One rewarding part of doing an internship at the J. Paul Getty Museum has been the opportunity to study incredible paintings!
Pablo Picasso’s Femme, dated 1907, is an unfinished study related to Les Demoiselles d’Avignon. The painting was brought to the Getty by our visiting conservator Markus Gross from the Fondation Beyeler in Switzerland so that we could answer questions about Picasso’s materials and painting technique and analyze non-original materials from previous restorations for future treatment. The examination of Picasso’s Femme was a collaborative project between the Fondation Beyeler, the J. Paul Getty Museum, and the Getty Conservation Institute (GCI). The project was supported by the Getty Museum Paintings Council.
The scientific analysis of Femme involved the work of scientists across the Conservation Institute. A number of different analytical techniques were employed, but the painting was first subjected to different non-invasive imaging and spectroscopic techniques—in other words, those not requiring the removal of any samples. Specifically, we used X-radiography, infrared imaging, multispectral imaging, and X-ray fluorescence (XRF) spectroscopy.
X-radiography was carried out to learn more about the painting’s current condition. Similar to medical X-raying, this technique can reveal losses in the original paint layers through the differential appearance on X-ray of dense materials (such as lead white, often found in artists’ paints) and less dense materials (such as chalk, often used to fill losses during conservation treatments). X-radiography can also reveal pentimenti, or changes, that may have been painted over by the artist or during a previous restoration. While no compositional changes were identified in Picasso’s Femme, the X-radiograph provided useful information about areas of loss in the white background as well as the weave structure of the original canvas.
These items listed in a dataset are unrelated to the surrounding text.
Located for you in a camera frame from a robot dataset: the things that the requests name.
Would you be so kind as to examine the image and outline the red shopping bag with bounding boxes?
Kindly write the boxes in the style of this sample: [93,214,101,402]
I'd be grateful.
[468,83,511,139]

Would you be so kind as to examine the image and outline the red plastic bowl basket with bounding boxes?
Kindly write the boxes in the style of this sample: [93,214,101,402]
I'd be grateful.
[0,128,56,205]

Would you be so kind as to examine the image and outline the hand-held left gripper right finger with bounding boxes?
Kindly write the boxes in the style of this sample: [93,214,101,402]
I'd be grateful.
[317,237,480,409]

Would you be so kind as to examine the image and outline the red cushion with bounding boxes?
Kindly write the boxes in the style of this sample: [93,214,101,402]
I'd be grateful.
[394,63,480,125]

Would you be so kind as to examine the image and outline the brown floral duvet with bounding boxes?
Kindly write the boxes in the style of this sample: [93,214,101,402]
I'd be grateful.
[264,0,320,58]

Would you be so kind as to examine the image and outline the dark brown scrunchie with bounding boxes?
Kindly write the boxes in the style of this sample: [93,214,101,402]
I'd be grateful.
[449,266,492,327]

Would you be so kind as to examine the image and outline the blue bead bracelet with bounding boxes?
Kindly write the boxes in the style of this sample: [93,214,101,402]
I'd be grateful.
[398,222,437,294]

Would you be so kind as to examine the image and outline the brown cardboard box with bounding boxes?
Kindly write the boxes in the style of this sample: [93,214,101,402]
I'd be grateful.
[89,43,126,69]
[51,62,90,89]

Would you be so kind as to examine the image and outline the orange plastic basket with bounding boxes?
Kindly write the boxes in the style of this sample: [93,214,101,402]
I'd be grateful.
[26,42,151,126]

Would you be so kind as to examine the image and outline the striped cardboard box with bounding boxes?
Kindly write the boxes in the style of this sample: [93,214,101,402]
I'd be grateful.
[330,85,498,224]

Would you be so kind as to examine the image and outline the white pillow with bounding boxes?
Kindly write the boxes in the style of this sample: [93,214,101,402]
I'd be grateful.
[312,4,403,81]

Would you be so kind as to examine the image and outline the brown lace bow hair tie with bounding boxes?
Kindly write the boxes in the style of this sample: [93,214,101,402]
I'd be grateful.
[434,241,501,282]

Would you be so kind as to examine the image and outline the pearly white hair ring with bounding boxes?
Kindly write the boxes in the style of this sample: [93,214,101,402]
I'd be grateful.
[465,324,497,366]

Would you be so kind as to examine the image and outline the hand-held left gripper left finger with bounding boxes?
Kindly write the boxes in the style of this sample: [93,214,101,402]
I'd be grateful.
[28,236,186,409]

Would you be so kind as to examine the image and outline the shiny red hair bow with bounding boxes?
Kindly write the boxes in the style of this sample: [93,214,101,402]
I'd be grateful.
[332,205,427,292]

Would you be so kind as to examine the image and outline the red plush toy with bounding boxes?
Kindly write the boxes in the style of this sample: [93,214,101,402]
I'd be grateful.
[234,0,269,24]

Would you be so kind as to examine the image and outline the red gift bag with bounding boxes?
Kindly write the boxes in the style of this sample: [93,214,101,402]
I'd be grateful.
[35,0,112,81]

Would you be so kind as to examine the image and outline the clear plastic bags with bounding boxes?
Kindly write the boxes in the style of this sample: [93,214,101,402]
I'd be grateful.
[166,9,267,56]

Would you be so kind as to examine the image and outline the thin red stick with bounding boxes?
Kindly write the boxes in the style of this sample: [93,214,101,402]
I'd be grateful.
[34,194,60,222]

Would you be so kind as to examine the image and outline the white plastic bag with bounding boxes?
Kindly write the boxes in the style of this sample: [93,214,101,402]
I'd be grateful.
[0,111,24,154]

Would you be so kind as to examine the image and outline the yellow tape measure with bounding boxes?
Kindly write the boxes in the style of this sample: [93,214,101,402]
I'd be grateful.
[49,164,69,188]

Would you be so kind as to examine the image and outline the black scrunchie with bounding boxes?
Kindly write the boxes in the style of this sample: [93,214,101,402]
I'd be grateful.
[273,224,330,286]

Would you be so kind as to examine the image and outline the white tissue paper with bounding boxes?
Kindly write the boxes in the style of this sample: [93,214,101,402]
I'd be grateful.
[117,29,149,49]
Infrared imaging was also carried out across the painting to learn more about any “hidden” features such as underdrawings or pentimenti, which may be invisible to the unaided eye. The infrared images revealed some hidden blue preparatory lines, painted in the initial painting stages and subsequently covered by the upper paint layers.
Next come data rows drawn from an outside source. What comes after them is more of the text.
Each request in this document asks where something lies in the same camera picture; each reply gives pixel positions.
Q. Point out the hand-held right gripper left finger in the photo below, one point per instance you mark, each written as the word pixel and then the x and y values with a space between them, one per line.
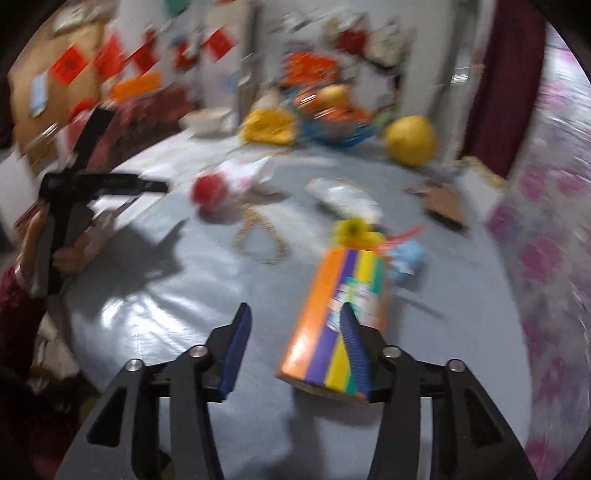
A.
pixel 235 350

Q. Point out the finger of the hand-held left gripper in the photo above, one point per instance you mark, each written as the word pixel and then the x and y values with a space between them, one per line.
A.
pixel 124 183
pixel 94 134

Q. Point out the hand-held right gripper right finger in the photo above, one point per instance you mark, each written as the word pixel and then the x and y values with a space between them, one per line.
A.
pixel 355 350

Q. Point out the orange striped cardboard box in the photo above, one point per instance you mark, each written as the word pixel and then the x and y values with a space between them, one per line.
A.
pixel 323 314

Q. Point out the red jelly cup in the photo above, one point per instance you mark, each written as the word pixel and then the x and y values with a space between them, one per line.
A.
pixel 210 191

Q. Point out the blue wrapper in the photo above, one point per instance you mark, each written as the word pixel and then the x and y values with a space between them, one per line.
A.
pixel 408 258

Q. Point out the yellow artificial flower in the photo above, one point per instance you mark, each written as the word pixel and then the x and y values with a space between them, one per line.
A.
pixel 355 233

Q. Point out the white printed packet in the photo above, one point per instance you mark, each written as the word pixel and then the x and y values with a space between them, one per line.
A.
pixel 344 198

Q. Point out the person's left forearm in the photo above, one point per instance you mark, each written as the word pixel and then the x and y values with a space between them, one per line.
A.
pixel 18 314

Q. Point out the person's left hand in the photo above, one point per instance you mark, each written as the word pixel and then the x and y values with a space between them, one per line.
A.
pixel 78 254

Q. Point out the red patterned tablecloth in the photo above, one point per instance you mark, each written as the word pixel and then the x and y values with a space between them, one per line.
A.
pixel 152 110

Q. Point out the brown wooden door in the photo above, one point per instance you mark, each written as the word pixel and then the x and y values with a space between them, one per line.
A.
pixel 27 115

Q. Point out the red diamond paper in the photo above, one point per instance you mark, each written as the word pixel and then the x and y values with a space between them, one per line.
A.
pixel 219 42
pixel 70 64
pixel 144 57

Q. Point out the white ceramic bowl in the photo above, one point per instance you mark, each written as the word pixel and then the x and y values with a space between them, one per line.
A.
pixel 205 121

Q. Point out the white refrigerator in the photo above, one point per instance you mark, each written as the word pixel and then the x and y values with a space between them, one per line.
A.
pixel 219 83

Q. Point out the stainless steel thermos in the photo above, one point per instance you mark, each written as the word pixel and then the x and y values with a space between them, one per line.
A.
pixel 244 92

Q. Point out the yellow tissue pack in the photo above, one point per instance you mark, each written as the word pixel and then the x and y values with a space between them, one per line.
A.
pixel 268 127

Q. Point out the brown card with pen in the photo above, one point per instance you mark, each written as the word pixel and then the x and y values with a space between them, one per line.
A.
pixel 443 203

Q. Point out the blue glass fruit bowl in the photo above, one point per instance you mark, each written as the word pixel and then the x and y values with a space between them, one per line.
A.
pixel 341 136

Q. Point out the yellow pomelo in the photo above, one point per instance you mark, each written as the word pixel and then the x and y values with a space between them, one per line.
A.
pixel 411 141

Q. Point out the floral plastic-covered mattress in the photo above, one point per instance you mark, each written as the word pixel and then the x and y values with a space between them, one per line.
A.
pixel 554 230

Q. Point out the red handbag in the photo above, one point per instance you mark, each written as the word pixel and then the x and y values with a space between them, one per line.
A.
pixel 352 40

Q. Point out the beige tote bag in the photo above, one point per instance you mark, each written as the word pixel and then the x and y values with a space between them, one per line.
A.
pixel 388 44

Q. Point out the dark red curtain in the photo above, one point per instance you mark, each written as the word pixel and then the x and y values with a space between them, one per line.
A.
pixel 503 83
Multispectral imaging is another powerful imaging technique. Our camera system collects a series of images at 13 different wavelengths of light, from the visible (starting at about 400 nm) through the infrared (to about 1000 nm). The series of images created—each mapping out the reflectance and absorbance of the painting at all the different wavelengths—helps categorize the different materials present across an entire painting. For example, if a pigment used to retouch an area is visually similar, but chemically different, from the original paint, the multispectral images may show the areas that have been retouched. In Femme, the images also revealed distributions of the original pigments throughout the painting, such as the distribution of a dark blue pigment (identified as cobalt blue by XRF spectroscopy, as described below) in both upper and lower paint layers. This complementary approach using multispectral imaging with XRF allows us to characterize and map select materials throughout the entire painting in a non-invasive way.
While imaging techniques can help characterize the number and types of pigments, to more specifically determine which pigments are present requires additional analysis. The technique that is perhaps most frequently used in the study of paintings is X-ray fluorescence (XRF) spectroscopy. XRF spectroscopy is a non-invasive elemental analytical technique that allows us to determine what chemical elements, such as copper, chromium, or lead, are present in a painting without sampling. The pigments can often be inferred from their elemental composition.
For example, if we detect mercury and sulfur in a red-colored area, we can be reasonably certain that the pigment vermilion (HgS) was used. For the analysis of Picasso’s Femme our results suggested a palette including lead white, cobalt blue, vermilion, a copper-arsenic green, bone black, iron oxides, and two cadmium sulfide yellows. This palette appears typical of Picasso’s practice based on the results of other contemporary Picasso paintings.
One interesting feature of this painting was the row of thickly applied paint splotches located along the top edge. While the palette had been previously damaged and retouched, areas of original paint remained intact throughout. It was initially thought that this row of paint comprised Picasso’s palette (the colors he used) in the main composition. However, one of the splotches was identified as chromium green, a pigment not identified anywhere in the main composition (which contained only a copper-arsenic green).
This scientific analysis therefore helped conservators understand whether the splotches of paint along the top edge of the painting represented the pigments Picasso used to paint Femme (i.e., his palette). The answer was no. While they matched the colors in the painting, they were not painted using the same kind of paint. So what were these splotches for?
A hint came not through scientific analysis, but a bit of old-fashioned detective work. Markus Gross found a historical photo of Femme dated to around 1908. This photo showed that Picasso completed the main composition of Femme before painting any of the splotches along the top edge. While the exact reason for the addition remains unknown, we speculate that Picasso may have been trying to match the colors in Femme or another painting he was working on in the studio. In the 1908 photo, the famous painting Les Demoiselles d’Avignon sits behind Femme. Is this the painting he was working on? We don’t yet know, as further analysis of Picasso’s works from this time is still required to ascertain whether he used chromium green in other oil paintings from this period.
While the scientific examination of Picasso’s Femme is ongoing, you can enjoy this fantastic painting in person while it hangs in our galleries, through March 15!